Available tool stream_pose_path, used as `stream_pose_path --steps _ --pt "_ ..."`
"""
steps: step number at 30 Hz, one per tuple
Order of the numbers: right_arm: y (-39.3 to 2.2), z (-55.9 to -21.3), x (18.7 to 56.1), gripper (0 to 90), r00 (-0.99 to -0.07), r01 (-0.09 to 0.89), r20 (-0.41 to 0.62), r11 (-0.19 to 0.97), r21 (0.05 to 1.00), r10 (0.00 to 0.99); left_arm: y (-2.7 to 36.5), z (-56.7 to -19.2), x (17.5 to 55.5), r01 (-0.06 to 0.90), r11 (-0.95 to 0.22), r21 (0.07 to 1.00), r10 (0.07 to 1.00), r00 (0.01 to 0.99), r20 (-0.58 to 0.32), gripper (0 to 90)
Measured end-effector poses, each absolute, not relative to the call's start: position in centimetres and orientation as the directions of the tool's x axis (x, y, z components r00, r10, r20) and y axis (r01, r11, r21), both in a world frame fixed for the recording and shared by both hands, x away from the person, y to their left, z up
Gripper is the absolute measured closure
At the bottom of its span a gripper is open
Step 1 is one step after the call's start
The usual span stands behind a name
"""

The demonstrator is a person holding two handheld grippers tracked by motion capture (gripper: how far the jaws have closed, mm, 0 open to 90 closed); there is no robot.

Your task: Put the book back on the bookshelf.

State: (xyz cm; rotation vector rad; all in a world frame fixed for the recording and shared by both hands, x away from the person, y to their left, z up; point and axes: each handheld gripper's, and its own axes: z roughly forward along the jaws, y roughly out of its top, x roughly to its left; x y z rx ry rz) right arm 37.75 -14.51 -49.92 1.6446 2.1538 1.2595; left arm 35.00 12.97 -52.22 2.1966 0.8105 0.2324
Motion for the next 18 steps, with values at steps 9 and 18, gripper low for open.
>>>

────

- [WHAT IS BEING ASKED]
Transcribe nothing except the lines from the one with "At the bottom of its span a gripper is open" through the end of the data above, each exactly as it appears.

- [ANSWER TO THIS PROBLEM]
At the bottom of its span a gripper is open
Step 1 is one step after the call's start
The usual span stands behind a name
"""

The demonstrator is a person holding two handheld grippers tracked by motion capture (gripper: how far the jaws have closed, mm, 0 open to 90 closed); there is no robot.

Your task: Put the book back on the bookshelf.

State: (xyz cm; rotation vector rad; all in a world frame fixed for the recording and shared by both hands, x away from the person, y to their left, z up; point and axes: each handheld gripper's, and its own axes: z roughly forward along the jaws, y roughly out of its top, x roughly to its left; x y z rx ry rz) right arm 37.75 -14.51 -49.92 1.6446 2.1538 1.2595; left arm 35.00 12.97 -52.22 2.1966 0.8105 0.2324
Motion for the next 18 steps, with values at steps 9 and 18, gripper low for open.
>>>

The exercise asks for nothing more.